* [Task instructions] Output all of the data verbatim.

Data provided START

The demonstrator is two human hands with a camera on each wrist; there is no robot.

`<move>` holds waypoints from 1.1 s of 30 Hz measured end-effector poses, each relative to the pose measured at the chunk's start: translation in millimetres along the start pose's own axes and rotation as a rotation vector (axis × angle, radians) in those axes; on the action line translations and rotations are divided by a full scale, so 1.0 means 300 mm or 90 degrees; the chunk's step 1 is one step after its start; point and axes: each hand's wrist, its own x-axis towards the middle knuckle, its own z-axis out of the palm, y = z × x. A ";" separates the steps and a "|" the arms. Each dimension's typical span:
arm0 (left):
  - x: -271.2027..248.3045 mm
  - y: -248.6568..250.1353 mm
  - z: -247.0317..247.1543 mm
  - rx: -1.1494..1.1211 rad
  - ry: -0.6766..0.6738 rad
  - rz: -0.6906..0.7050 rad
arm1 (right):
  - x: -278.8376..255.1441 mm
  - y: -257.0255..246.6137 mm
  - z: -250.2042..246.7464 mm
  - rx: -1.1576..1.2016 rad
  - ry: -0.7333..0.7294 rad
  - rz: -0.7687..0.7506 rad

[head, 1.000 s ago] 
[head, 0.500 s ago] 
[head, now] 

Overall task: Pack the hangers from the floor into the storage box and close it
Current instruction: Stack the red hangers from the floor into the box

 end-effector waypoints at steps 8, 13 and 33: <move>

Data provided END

* [Response area]
The demonstrator is two human hands with a camera on each wrist; there is no robot.

`<move>` holds waypoints from 1.1 s of 30 Hz measured end-effector poses, each relative to the pose measured at the chunk's start: translation in millimetres along the start pose's own axes and rotation as a rotation vector (axis × angle, radians) in those axes; on the action line translations and rotations are divided by a full scale, so 1.0 means 300 mm or 90 degrees; the chunk's step 1 is one step after its start; point and axes: each hand's wrist, its own x-axis towards the middle knuckle, its own z-axis out of the palm, y = z × x. A ";" separates the steps and a "|" the arms. Each dimension's typical span:
arm0 (left):
  - x: -271.2027..248.3045 mm
  - y: -248.6568..250.1353 mm
  - z: -247.0317..247.1543 mm
  - rx: -1.1494..1.1211 rad
  - ry: -0.6766..0.6738 rad
  - rz: -0.6906..0.7050 rad
arm1 (right):
  - x: -278.8376..255.1441 mm
  - y: -257.0255..246.6137 mm
  - z: -250.2042..246.7464 mm
  - rx: -1.1576..1.2016 rad
  - ry: -0.7333..0.7294 rad
  - rz: -0.7687..0.7506 rad

[head, 1.000 s ago] 
[head, 0.500 s ago] 
[head, now] 

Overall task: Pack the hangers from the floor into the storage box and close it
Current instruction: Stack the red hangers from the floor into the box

 end-effector waypoints at steps 8, 13 and 33: <move>

This exercise is now complete.